Na Peixaria Cacique, no Município de Itaituba, oeste do Pará, conheci uma família que me chamou atenção, mesmo sabendo que este tipo de família não é propriamente uma raridade na Amazônia. Ele, suíço e brasileiro, com todas as características da primeira nacionalidade, nascido em uma aldeia indígena há mais ou menos quarenta anos (se os meus olhos não me enganam), em virtude dos pais também serem suiços e indigenistas. Ela, brasileira, nascida em Jacareacanga, Pará, não sei se tem dupla nacionalidade, pedagoga. Se conheceram em uma aldeia.
Os filhos, um casal, lindos, a propósito. A mais velha, por volta de seis anos de idade, fala português, alemão e munduruku, e nos brindou, antes do almoço, com uma oração em alemão, em que agradecia pelos alimentos e pedia que todos que necessitem tenham alimentos tão bons quanto teríamos a poucos minutos. Aliás, me encantou muito mais a noção de solidariedade da criança do que propriamente saber falar alemão ou munduruku ou qualquer outra língua. O menor, com pouco menos de três anos, possuía características nórdicas, loiro e olhos azuis, mas com o toque regional da mãe.
A família divide o ano morando na aldeia dos Mundurukus, alguns meses no Município de Itaituba, dando assistência aos índios, e outros tantos meses na Suíça, onde capta recursos para a pequena Organização Não Governamental que presidem, que possui como objetivo a assistência aos índios daquela tribo.
A característica familiar é necessária para explicar que, em um dado momento da conversa, em volta do surubim que estávamos comendo, alguém questionou sobre os recursos que a ONG recebia, por quê eram somente estrangeiros. Ela, em um misto de tristeza e decepção, disse que os brasileiros ainda não estavam preparados para o trabalho que fazia, que não haviam a consciência de ajuda e proteção.
Falaram então de ajuda governamental. Ela, mais falante que Ele, ainda aparentando decepcionada, disse que ficou “arrasada”, palavras dela, quando montou um projeto para ajudar os índios Mundurukus a fazer em agricultura familiar, pois o extrativismo na floresta, seja de frutos, seja de peixe e caça, estava cada vez mais escasso e a saída seria o incentivo à pequena agricultura.
Não vou entrar na discussão de que as ONG's estrangeiras estão na Amazônia para pesquisar ou piratear as nossas reservas naturais. Nem sei se esta ONG é estrangeira ou tupiniquim. Mas o fato é que o Ministério das Cidades, para onde foi enviado o Projeto, negou a verba, sob o argumento de que não dão dinheiro para ONG's.

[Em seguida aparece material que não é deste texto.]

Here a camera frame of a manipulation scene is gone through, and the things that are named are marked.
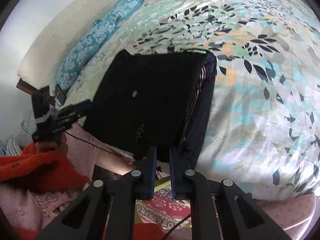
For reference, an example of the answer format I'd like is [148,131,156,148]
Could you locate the black pants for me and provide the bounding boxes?
[84,50,217,167]

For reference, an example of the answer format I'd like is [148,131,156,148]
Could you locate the left forearm orange sleeve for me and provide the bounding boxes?
[1,142,90,193]

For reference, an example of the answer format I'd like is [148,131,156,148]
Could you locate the pink dotted pajama clothing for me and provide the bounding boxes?
[1,123,134,239]

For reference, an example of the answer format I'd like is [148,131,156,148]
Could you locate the left hand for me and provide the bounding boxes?
[35,133,68,155]

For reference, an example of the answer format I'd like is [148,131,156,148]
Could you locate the blue patterned pillow near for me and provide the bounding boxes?
[55,18,117,92]

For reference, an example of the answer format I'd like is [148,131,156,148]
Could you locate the blue patterned pillow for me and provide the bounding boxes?
[94,0,145,25]
[55,18,117,92]

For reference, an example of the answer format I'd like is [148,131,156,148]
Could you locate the cream headboard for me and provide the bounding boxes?
[16,0,117,94]

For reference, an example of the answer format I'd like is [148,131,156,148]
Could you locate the red patterned rug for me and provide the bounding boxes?
[136,171,191,230]

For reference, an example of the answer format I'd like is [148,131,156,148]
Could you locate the floral bed sheet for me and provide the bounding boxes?
[67,0,319,200]

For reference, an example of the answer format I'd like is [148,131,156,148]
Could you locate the blue patterned pillow far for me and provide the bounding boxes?
[94,0,145,25]

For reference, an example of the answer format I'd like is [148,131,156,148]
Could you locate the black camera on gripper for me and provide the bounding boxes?
[31,86,55,125]

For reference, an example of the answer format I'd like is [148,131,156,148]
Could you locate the black cable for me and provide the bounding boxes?
[21,123,123,157]

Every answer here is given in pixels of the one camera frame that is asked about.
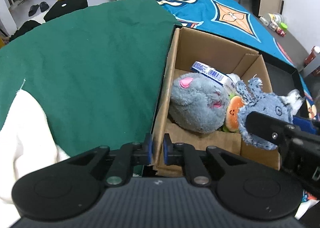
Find grey totoro plush toy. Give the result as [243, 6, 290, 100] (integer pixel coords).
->
[236, 77, 305, 151]

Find hamburger plush toy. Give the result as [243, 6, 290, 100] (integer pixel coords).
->
[223, 95, 244, 133]

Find blue tissue pack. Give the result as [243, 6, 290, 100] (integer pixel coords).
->
[191, 61, 236, 95]

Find grey round plush toy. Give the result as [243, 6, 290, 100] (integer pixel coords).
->
[169, 73, 229, 134]

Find brown cardboard box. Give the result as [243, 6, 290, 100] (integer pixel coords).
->
[151, 27, 281, 178]

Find white towel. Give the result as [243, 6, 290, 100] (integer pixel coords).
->
[1, 90, 69, 227]

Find red small toy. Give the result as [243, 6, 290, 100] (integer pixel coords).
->
[276, 28, 286, 37]

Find green small cup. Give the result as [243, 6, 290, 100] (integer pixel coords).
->
[279, 22, 288, 31]

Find white charger block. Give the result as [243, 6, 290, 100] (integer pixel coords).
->
[259, 17, 269, 26]

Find green cloth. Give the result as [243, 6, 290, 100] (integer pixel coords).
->
[1, 0, 177, 156]

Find blue patterned blanket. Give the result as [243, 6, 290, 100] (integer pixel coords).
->
[150, 0, 320, 203]

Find black laptop bag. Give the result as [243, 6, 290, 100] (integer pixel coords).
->
[43, 0, 88, 22]

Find right black slipper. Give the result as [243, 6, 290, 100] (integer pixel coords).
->
[39, 1, 49, 12]

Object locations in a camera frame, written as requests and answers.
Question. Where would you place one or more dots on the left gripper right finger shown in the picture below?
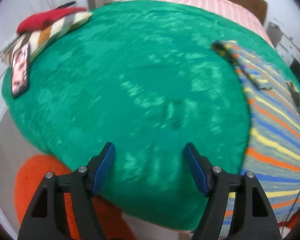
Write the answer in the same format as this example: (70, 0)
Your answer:
(252, 216)

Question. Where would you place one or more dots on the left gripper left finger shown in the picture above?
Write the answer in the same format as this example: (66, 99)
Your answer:
(46, 218)

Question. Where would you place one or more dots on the striped knit sweater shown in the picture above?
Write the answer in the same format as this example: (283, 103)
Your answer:
(273, 149)

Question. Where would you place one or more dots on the smartphone with lit screen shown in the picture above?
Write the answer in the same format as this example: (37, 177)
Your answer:
(20, 70)

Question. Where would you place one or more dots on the white desk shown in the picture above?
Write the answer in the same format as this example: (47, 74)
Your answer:
(283, 44)

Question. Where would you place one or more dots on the green floral bedspread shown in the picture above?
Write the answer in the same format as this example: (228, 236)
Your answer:
(143, 75)

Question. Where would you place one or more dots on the striped brown white pillow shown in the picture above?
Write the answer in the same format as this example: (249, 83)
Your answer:
(39, 40)

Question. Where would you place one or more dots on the red folded garment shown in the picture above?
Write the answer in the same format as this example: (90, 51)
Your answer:
(41, 20)

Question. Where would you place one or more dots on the black handle object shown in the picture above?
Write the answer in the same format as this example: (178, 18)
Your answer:
(68, 4)

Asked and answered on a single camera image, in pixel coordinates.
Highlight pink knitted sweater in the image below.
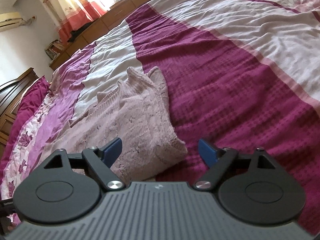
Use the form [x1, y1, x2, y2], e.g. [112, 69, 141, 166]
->
[40, 67, 188, 183]

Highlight black clothes on cabinet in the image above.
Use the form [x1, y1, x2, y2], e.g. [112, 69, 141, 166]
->
[67, 22, 93, 43]

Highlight magenta pillow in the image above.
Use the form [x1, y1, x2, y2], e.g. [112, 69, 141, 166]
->
[1, 76, 50, 172]

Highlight dark wooden headboard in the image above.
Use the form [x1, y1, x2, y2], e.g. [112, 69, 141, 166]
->
[0, 68, 39, 157]

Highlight purple white striped bedspread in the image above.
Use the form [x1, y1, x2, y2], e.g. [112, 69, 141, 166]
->
[1, 0, 319, 234]

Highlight stack of books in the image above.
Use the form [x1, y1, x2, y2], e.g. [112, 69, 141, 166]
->
[44, 39, 65, 60]

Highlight long wooden low cabinet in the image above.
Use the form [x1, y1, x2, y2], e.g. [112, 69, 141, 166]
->
[49, 0, 151, 70]

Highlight red patterned curtain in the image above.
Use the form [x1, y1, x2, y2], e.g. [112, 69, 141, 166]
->
[40, 0, 108, 44]

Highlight white wall air conditioner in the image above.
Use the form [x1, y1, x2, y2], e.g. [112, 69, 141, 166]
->
[0, 12, 22, 32]

Ela, aparentemente com o sentimento de que o mais importante é a satisfação das necessidades dos Mundurukus, cedeu o projeto para ser viabilizado pela Prefeitura, não sei se de Jacareacanga ou de Itaituba, não perguntei, e o tal projeto foi aprovado pelo Ministério das Cidades.
Foi liberado dinheiro e tratores, disse. O dinheiro, nunca chegou na aldeia. E os tratores, toda vez que procurava, estava fazendo trabalho na área de alguém.
Escrevo isso olhando do avião para a vastidão do oeste paraense, sobrevoando Alter-do-Chão, na Amazônia, e me perguntando quando será que nós, os Brasileiros, vamos ter a capacidade de cuidar de nós mesmo? Ou será que precisamos do estrangeiro para dizer-nos o que é importante?
Do vôo 5603, Itaituba – Altamira, PA.